Redford spielt den Anwalt Jim Grant, der von dem jungen Journalisten Ben Shepard (Shia LaBeouf) mit seiner Vergangenheit konfrontiert wird: Vor 30 Jahren war Grant Mitglied einer bis heute untergetauchten Terrorgruppe, die mit Anschlägen unter anderem gegen den Vietnam-Krieg protestierten. Als Shepard Grants wahre Identität lüftet, wird Grant zum Gejagten und taucht unter. Ein solide inszeniertes und ebenso gespieltes Polit-Drama, das diese wahren Ereignisse rund um das radikale Manifest von „The Weather Underground“ thematisiert. Diese linksextreme Gruppierung ging in den 60er und 70er Jahren in den USA mit Bombenanschlägen gegen Regierungsgebäude vor, auch, um ihren Frust über die Kriegs-(Vietnam-)Politik der Mächtigen abzubauen.
„Für mich war es an der Zeit, diesen Teil unserer Geschichte fürs Kino zu erzählen“, sagte Redford in Venedig. „Aus heutiger Sicht kann man die Ereignisse der radikalen Antikriegs-Protestbewegung als Teil der amerikanischen Geschichte betrachten. Ich konnte mir einen Blick hinter die Kulissen der Geschichte erlauben, und betrachte nun, was jene Menschen, die damals aktiv waren, heute, 30 Jahre später, tun“. Die Protestler von einst haben sich falsche Identitäten zugelegt und lebten jahrzehntelang unentdeckt. „Das hat für mich etwas von ‚Les Misérables‘“, so Redford. „Da ist also jemand, der sich einen neuen Namen gibt, ein neues Leben, Kinder bekommt, aber am Ende weiß er: Er wird bis an sein Lebensende gejagt werden. Mich hat interessiert, wie diese Menschen mit solchem Druck umgehen und ob sie ihre Einstellung zu ihrem damaligen Handeln ändern oder nicht“.

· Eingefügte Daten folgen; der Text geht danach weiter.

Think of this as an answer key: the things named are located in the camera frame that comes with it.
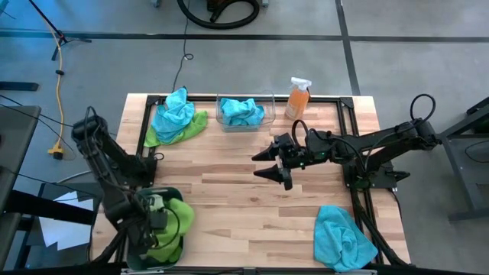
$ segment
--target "black hose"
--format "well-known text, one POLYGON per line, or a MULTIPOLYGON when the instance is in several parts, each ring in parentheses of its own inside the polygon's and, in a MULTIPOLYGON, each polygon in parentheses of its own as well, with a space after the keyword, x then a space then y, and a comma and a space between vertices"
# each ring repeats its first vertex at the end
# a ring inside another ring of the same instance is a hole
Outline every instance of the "black hose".
POLYGON ((231 30, 234 28, 239 28, 243 27, 246 24, 250 24, 257 16, 258 13, 260 12, 260 4, 258 4, 257 0, 228 0, 224 1, 221 3, 212 13, 212 17, 210 18, 210 22, 201 20, 197 18, 195 15, 193 15, 189 9, 185 6, 185 3, 183 0, 176 0, 178 3, 178 6, 180 7, 180 10, 182 10, 183 14, 191 20, 193 23, 199 25, 200 27, 208 28, 208 29, 213 29, 213 30, 231 30), (247 2, 250 3, 250 5, 253 6, 253 12, 246 18, 241 19, 236 22, 231 22, 231 23, 216 23, 215 21, 221 15, 221 13, 230 5, 234 4, 236 2, 247 2))

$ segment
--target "lime green cloth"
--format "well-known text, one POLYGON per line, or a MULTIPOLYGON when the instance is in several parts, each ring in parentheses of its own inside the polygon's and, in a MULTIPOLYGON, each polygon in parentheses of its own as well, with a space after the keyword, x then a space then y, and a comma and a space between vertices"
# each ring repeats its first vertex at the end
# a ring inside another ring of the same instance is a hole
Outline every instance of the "lime green cloth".
POLYGON ((176 220, 175 214, 168 211, 168 223, 164 230, 155 230, 156 237, 158 239, 158 245, 166 245, 177 233, 177 237, 171 241, 167 246, 162 248, 150 249, 147 251, 147 256, 153 259, 165 263, 170 261, 172 263, 176 262, 180 255, 182 254, 182 248, 179 246, 180 237, 184 236, 190 229, 195 213, 192 207, 190 207, 185 202, 178 199, 171 199, 165 206, 169 209, 175 211, 178 219, 180 220, 180 230, 176 232, 178 228, 178 222, 176 220))
POLYGON ((144 140, 145 147, 155 147, 159 145, 170 145, 176 142, 185 141, 189 138, 193 138, 200 133, 207 126, 207 111, 196 112, 192 118, 192 121, 179 133, 170 143, 164 143, 157 139, 156 131, 151 126, 146 132, 146 139, 144 140))

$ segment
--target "concrete floor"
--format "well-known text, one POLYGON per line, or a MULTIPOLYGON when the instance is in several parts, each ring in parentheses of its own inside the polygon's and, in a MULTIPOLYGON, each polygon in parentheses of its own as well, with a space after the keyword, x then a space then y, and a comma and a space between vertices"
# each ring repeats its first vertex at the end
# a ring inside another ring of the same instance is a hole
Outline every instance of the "concrete floor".
MULTIPOLYGON (((148 1, 37 1, 65 31, 182 34, 185 18, 174 0, 158 8, 148 1)), ((485 0, 344 0, 350 35, 488 36, 489 2, 485 0)), ((204 17, 205 2, 192 0, 204 17)), ((250 8, 231 6, 222 17, 232 20, 250 8)), ((42 30, 45 25, 27 0, 15 0, 0 16, 0 31, 42 30)), ((270 0, 270 7, 252 24, 233 31, 209 31, 189 24, 189 34, 340 35, 334 0, 270 0)), ((94 106, 117 131, 129 92, 169 92, 182 55, 181 40, 94 40, 63 48, 62 98, 68 123, 80 120, 94 106)), ((426 92, 437 100, 431 122, 445 130, 464 111, 487 96, 489 44, 352 43, 362 95, 375 98, 381 127, 409 119, 412 98, 426 92)), ((57 63, 50 61, 52 39, 0 38, 0 79, 40 83, 37 92, 2 92, 25 105, 40 105, 45 115, 59 118, 55 98, 57 63)), ((177 85, 191 92, 286 93, 291 76, 313 81, 317 95, 351 95, 341 41, 189 40, 177 85)), ((429 104, 420 102, 424 116, 429 104)), ((69 135, 65 134, 73 147, 69 135)), ((48 154, 56 140, 38 125, 22 173, 48 181, 87 170, 81 157, 56 161, 48 154)), ((463 211, 461 186, 441 147, 411 152, 394 161, 412 176, 399 187, 403 225, 412 262, 420 267, 487 273, 489 219, 450 224, 447 215, 463 211)), ((16 189, 37 193, 38 183, 19 178, 16 189)))

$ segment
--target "white paper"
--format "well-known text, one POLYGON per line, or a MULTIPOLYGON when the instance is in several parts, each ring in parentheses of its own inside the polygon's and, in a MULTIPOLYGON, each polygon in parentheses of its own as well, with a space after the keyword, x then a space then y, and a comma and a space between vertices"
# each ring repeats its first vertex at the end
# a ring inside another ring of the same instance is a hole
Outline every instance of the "white paper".
MULTIPOLYGON (((59 198, 56 198, 55 200, 59 201, 66 199, 71 200, 63 201, 61 203, 93 211, 93 199, 79 202, 76 192, 69 192, 59 198)), ((90 225, 82 225, 75 222, 64 222, 52 218, 42 217, 40 217, 39 220, 46 246, 50 246, 57 242, 58 251, 60 251, 90 242, 90 231, 92 230, 90 225)))
MULTIPOLYGON (((75 198, 76 198, 76 192, 69 192, 55 200, 74 199, 73 201, 76 201, 75 198)), ((43 238, 46 247, 51 246, 52 244, 57 242, 60 238, 59 229, 60 226, 63 224, 63 222, 55 220, 53 218, 45 218, 45 217, 39 217, 39 222, 40 222, 41 231, 43 232, 43 238)))

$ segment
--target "yellow cable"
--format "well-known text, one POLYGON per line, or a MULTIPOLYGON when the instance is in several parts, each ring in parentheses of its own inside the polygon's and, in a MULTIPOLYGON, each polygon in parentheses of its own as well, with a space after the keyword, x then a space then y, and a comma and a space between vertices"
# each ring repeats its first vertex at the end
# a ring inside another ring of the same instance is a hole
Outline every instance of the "yellow cable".
MULTIPOLYGON (((56 47, 58 48, 58 53, 60 53, 60 68, 59 70, 63 69, 63 54, 61 53, 61 46, 60 43, 58 43, 58 40, 56 39, 56 35, 54 34, 53 28, 47 23, 46 19, 43 18, 44 23, 46 24, 47 28, 53 35, 54 42, 56 43, 56 47)), ((61 137, 63 136, 63 129, 64 129, 64 114, 63 114, 63 106, 61 105, 61 98, 60 98, 60 82, 61 82, 61 75, 58 74, 58 80, 56 83, 56 99, 58 101, 58 109, 60 110, 60 117, 61 117, 61 123, 60 124, 60 136, 58 137, 57 142, 54 144, 53 149, 49 150, 50 154, 52 154, 54 151, 59 151, 59 149, 62 150, 61 148, 61 137)))

Redford hat „The Company You Keep” als effektarmes, aber suspensegeladenes Drama inszeniert, das mit viel Dialog hantiert, ohne sich jemals zum Sprechstück zu reduzieren. Redfords Regie und auch sein Spiel sind überaus geradlinig, und das ist eine beinahe schon gängige Eigenschaft des anspruchsvolleren US-Unterhaltungskinos: Es will eine Message transportieren, und die soll von jedem verstanden werden. Genauso wie Redfords eindeutige Wahlempfehlung für Obama.

Dienstag, 4. September 2012

Olivier Assayas über "Après Mai" in Venedig

„Dieser Film ist wirklich sehr persönlich“, sagt der französische Regisseur Olivier Assayas. „Après Mai“, in Venedig im Wettbewerb zu sehen, ist die Geschichte von jugendlichen Revoluzzern, die in den 70er Jahren in der Pariser Vorstadt für Unruhe sorgen, Protestplakate malen, Sprayer-Aktionen durchführen und Flugzettel mit politischen Parolen drucken – um gegen bestehende soziale und politische Verhältnisse aufzubegehren. In meinem Interview spricht der 57-Jährige über seinen Film.

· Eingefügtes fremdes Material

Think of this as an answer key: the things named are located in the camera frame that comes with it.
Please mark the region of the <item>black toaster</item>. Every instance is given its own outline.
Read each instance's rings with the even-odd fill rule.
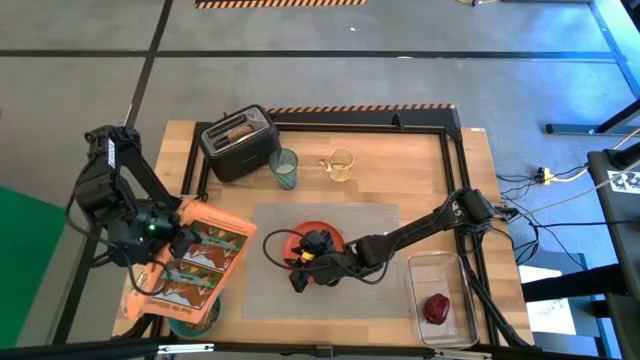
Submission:
[[[202,126],[196,133],[209,166],[221,182],[242,177],[269,162],[280,149],[278,129],[259,105]]]

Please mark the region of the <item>concrete floor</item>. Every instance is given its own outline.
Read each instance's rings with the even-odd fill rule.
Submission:
[[[618,0],[597,4],[640,79],[640,36]],[[147,49],[161,7],[158,0],[4,0],[0,49]],[[472,9],[454,0],[226,11],[196,11],[192,0],[175,0],[161,49],[608,51],[585,5],[498,2]],[[7,169],[0,183],[63,206],[85,161],[82,134],[122,123],[142,63],[0,57],[0,166]],[[619,140],[548,136],[544,124],[600,123],[633,99],[610,61],[158,59],[136,128],[153,164],[170,119],[214,120],[250,103],[449,102],[457,105],[464,126],[487,128],[498,173],[529,174],[538,166],[573,168],[588,151]],[[533,188],[520,203],[535,208],[591,185],[585,176],[570,185]],[[538,218],[587,221],[602,213],[591,195]],[[510,230],[517,243],[532,239],[524,223]],[[604,228],[562,228],[557,234],[570,251],[585,253],[590,266],[615,261]],[[65,293],[80,241],[70,231],[63,234],[19,345],[43,344],[51,336],[55,304]],[[561,251],[545,234],[542,246]],[[70,341],[110,336],[123,278],[124,271],[113,266],[91,272]]]

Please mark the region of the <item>wooden table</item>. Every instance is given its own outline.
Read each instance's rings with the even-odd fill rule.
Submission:
[[[156,163],[156,173],[169,192],[179,195],[189,154],[195,122],[170,121]],[[463,129],[465,154],[472,187],[492,202],[500,201],[493,161],[483,129]],[[250,218],[257,203],[391,203],[399,208],[400,223],[407,224],[430,213],[447,197],[443,159],[438,136],[422,134],[372,134],[331,132],[282,132],[283,147],[293,149],[299,158],[298,185],[283,191],[268,166],[231,184],[209,177],[209,202]],[[350,180],[332,182],[316,162],[336,147],[347,147],[355,155],[356,165]],[[450,144],[452,158],[455,147]],[[200,164],[198,154],[196,164]],[[454,161],[456,186],[459,171]],[[195,189],[198,169],[193,176]],[[496,227],[507,230],[497,221]],[[455,252],[453,232],[448,231],[418,242],[404,250],[408,257],[425,250]],[[485,236],[483,250],[490,289],[509,323],[526,341],[533,343],[522,296],[520,277],[511,243],[503,234]],[[280,344],[336,344],[377,346],[420,346],[412,334],[408,319],[270,319],[243,318],[246,264],[240,263],[223,290],[222,318],[207,340],[217,342],[254,342]],[[131,289],[128,279],[124,293]],[[475,302],[481,342],[488,343],[482,305]],[[119,312],[113,334],[128,330],[132,321]]]

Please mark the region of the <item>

Monsieur Assayas, inwieweit erzählt „Après Mai“ auch ihre eigene Jugendgeschichte?
Olivier Assayas: Es ist mein persönlichster Film bisher. Aber ich glaube nicht an ein autobiografisches Kino, und nicht alles, was man im Film sieht, ist tatsächlich passiert. Was mir wichtiger war, ist, eine gewisse Stimmung der 70er Jahre, so wie ich sie erlebt habe, einzufangen. Das beginnt ja bei den Drehorten, beim Dekor und den Autos. Auch bei der Kleidung, ja sogar bei den Flugzetteln, die wir damals von Hand druckten. Oder die Plattencover von damals. Das sind alles Dinge, die meine Generation definiert haben. Nach meinem Film „Carlos“ (2010) über den gleichnamigen Terroristen, der ja auch in den 70er Jahren spielt, hatte ich das Gefühl, diese Zeit nicht nur aus politischer, sondern auch aus persönlicher Sicht wiedergeben zu müssen. Das passiert mir häufig bei meinen Filmen: Dass sie sich quasi automatisch ergeben und sich mir aufdrängen.


"Après Mai" von Olivier Assayas (Foto: La Biennale di Venezia)
Dabei ist ihnen wichtig, nicht von der 68er-Generation zu berichten, sondern bewusst von jener Zeit der 70er Jahre, in denen Revolutionen jeder Art gerade bei der Jugend beliebt waren.
Genau. Die 70er waren eine Zeit, in denen man so ziemlich alles ausprobiert hat, was möglich ist. Das hat es zuvor und auch danach nie mehr gegeben. Ich schildere die sehr naiven Träume junger Menschen von damals, wie ich auch einer war. Alle erträumten sich eine bessere Welt und dachten, das sie wirklich etwas verändern könnten. Erst in den 80ern wurden sie alle brutal in die Realität zurückgeholt.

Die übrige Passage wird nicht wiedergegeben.